Read the records that follow and state how many lines hold "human", adding nothing else.

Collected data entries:
__________

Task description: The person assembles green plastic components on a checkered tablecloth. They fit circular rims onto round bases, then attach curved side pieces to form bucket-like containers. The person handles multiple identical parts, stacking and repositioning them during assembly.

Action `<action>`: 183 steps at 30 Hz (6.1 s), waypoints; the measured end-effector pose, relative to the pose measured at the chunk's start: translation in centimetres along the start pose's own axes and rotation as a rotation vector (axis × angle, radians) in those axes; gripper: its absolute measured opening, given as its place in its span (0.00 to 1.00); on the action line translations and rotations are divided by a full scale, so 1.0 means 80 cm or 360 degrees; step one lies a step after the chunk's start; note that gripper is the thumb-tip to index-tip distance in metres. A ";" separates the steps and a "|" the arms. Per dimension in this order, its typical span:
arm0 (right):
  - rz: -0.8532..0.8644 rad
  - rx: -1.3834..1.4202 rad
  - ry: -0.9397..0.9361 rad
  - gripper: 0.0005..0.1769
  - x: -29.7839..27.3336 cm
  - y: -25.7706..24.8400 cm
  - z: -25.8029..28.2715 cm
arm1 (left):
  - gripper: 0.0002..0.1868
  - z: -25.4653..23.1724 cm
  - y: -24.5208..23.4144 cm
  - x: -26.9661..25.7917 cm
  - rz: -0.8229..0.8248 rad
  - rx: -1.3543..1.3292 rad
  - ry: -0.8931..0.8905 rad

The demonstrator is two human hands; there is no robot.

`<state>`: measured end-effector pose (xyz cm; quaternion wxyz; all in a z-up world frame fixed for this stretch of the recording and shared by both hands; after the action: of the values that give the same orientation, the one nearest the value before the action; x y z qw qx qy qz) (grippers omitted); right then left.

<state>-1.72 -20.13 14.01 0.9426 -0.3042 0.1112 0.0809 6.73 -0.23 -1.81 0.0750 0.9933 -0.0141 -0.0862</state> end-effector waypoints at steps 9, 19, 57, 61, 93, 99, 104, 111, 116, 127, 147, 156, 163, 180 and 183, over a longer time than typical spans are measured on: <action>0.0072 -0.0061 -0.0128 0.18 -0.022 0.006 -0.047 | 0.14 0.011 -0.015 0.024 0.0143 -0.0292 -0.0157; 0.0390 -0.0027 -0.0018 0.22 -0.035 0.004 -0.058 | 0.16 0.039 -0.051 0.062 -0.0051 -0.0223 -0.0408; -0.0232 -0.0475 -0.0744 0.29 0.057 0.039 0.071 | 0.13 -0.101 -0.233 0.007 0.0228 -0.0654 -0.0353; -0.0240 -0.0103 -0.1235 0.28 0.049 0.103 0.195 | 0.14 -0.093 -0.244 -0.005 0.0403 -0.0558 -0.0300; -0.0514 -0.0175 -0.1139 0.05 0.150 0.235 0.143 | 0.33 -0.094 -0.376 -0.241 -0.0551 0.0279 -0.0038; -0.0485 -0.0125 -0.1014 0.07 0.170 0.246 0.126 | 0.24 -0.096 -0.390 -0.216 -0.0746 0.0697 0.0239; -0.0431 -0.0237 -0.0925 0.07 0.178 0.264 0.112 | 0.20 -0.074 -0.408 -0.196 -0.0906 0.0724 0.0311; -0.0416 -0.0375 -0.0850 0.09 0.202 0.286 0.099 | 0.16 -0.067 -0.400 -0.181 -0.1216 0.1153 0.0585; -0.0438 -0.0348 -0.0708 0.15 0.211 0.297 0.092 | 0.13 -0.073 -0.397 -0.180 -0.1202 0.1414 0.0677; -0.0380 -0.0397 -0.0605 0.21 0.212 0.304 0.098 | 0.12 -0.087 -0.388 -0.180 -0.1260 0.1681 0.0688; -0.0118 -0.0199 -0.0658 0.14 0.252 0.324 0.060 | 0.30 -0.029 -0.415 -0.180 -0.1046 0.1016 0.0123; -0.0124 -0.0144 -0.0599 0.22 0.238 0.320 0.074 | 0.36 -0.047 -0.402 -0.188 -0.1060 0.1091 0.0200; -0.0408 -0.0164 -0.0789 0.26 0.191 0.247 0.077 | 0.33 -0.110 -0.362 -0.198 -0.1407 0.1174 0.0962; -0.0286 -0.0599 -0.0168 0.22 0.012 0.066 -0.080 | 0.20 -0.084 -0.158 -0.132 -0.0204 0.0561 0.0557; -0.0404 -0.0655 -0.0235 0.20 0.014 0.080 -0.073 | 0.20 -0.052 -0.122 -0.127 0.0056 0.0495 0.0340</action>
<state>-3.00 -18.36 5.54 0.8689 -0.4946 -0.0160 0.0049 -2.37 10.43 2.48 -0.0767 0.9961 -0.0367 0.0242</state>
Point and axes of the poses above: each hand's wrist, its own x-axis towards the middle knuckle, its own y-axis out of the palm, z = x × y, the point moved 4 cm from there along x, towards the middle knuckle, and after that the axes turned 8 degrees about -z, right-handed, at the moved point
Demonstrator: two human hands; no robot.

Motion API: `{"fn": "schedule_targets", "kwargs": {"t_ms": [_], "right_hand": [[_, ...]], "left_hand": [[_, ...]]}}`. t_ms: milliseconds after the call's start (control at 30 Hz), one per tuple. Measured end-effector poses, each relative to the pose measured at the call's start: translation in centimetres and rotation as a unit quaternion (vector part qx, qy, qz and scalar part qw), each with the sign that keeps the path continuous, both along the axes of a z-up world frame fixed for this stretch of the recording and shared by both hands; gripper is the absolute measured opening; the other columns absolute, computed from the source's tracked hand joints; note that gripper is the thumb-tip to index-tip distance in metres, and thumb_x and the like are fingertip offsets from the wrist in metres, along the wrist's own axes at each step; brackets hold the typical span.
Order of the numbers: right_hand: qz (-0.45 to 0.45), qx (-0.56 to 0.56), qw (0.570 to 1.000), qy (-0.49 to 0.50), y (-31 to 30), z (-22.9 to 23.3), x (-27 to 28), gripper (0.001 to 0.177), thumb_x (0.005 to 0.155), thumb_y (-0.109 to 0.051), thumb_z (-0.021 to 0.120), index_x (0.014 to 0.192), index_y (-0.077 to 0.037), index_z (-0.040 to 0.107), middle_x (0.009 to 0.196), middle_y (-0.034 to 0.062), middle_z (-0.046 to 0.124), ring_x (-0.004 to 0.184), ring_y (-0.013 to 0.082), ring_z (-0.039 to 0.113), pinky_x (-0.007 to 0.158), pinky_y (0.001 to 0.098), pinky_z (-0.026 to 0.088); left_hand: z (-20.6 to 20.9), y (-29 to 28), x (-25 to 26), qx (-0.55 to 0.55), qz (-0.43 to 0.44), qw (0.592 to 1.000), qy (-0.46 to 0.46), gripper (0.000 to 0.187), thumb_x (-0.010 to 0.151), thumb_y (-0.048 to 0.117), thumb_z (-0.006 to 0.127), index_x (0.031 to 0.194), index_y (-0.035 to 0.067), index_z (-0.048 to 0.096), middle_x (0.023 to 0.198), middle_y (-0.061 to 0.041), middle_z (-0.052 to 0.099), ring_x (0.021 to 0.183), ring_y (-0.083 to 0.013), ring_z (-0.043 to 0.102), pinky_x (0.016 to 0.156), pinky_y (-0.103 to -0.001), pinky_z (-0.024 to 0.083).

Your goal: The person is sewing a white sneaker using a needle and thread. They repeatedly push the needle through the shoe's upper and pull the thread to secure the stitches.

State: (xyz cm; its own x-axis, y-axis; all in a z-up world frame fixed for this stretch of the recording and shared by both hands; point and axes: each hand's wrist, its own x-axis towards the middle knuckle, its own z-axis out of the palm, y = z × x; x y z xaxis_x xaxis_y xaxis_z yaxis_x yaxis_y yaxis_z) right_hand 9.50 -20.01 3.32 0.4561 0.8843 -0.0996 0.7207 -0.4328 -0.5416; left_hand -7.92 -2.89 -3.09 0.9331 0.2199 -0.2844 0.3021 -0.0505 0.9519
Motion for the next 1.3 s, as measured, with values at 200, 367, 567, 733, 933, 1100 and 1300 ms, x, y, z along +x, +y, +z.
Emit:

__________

▶ ANSWER SPACE: 2